My policy will not cause energy prices to rise. Energy prices will rise when energy becomes a scarce resource. The only way you can prevent energy prices from rising is by making energy a non-scarce resource, and the only way to make energy a non-scarce resource is to suppress third-world demand. Which is one of the essential points of a colonial relationship.
Imposing a levy or tax on energy imports is from being a dumb policy.
I did not say that it was dumb policy, only that it was dumb policy if the objective is to industrialise North Africa.
Plus, it's much much simpler than working on integrating 280M people and their government infrastructure into the EU.
It would also have been much, much simpler to not integrate Eastern Europe into the EU. And it would have been even simpler to never expand it beyond the original coal and steel communities, since France and Germany would then not have to support underdeveloped countries like Spain and Great Britain. In fact, it would have been much, much simpler to never start the EU in the first place and just de-industrialise Germany along the lines proposed in the Morgenthau Plan. Of course, in that case we would probably be having another major European shooting war right about now, but at least we would have been spared the mental anguish of redefining what it means to be European...

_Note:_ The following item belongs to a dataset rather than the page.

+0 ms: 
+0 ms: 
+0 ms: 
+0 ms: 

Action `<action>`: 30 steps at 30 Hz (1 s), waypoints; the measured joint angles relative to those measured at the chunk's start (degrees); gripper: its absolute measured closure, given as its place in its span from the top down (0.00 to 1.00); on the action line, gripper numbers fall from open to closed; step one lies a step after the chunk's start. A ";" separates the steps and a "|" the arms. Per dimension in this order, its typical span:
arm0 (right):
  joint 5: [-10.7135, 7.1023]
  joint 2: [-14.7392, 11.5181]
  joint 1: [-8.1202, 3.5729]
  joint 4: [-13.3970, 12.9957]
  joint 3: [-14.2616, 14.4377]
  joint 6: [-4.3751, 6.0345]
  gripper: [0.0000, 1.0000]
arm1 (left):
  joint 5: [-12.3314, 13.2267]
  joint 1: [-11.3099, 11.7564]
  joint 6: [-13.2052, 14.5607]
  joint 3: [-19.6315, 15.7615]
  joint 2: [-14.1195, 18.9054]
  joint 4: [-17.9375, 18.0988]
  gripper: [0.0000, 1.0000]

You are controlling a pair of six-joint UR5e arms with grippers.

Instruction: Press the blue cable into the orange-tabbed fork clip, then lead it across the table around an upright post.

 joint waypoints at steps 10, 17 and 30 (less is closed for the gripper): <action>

- Jake If you only spend 20 minutes of the rest of your life on economics, go spend them here.
The only way you can prevent energy prices from rising is by making energy a non-scarce resource
I see you believe that supply and demand make the world go 'round. Viva free market economics! Are you denying that governments can have an impact on market prices of goods and services?
Are you suggesting that International Development Banks have had no impact on the economies of underdeveloped countries? EBRD, ADB, IFC, WB, etc. - not to mention all the bilateral funds that exist. They have, regardless of the fact that they're also used as political leverage by the West.
we would probably be having another major European shooting war right about now
Talk about a strawman... here it is.
The only way you can prevent energy prices from rising is by making energy a non-scarce resource I see you believe that supply and demand make the world go 'round. Viva free market economics!
No, I just believe that the laws of physics are not negotiable, and that economic rent follows the constraining factor of production.
Of course, another way to make energy a non-scarce resource is to artificially constrain the availability of another resource - typically money - in order to induce a general industrial depression. But somehow, I don't think that's what you were getting at.
Are you denying that governments can have an impact on market prices of goods and services?
Of course they can. But only within the limits set by physical reality - and physical reality imposes a lower limit on the real cost of the constraining factor of production.
I did not say that it was dumb policy, only that it was dumb policy if the objective is to industrialise North Africa. Are you suggesting that International Development Banks have had no impact on the economies of underdeveloped countries?
No, I'm saying that punitive tariffs on the imports of underdeveloped countries do more harm to their industrial production than comparable development credits can compensate for. An economic policy proposal must be evaluated in full, and the net impact of the full policy you proposed is negative.
we would probably be having another major European shooting war right about now Talk about a strawman... here it is.
At the moment, the US Navy controls Suez and Gibraltar. At some point in the not so far future, the US Navy will cease to be a reliable guarantor of European interests in the Mediterranean region, either because the US Navy ceases to be reliable due to a generalised economic collapse of the US, or because American and European interests diverge too greatly for the transatlantic alliance to remain viable.
The EU can secure Gibraltar, and there's not much anybody can do about it. But Suez can easily spark a shooting war.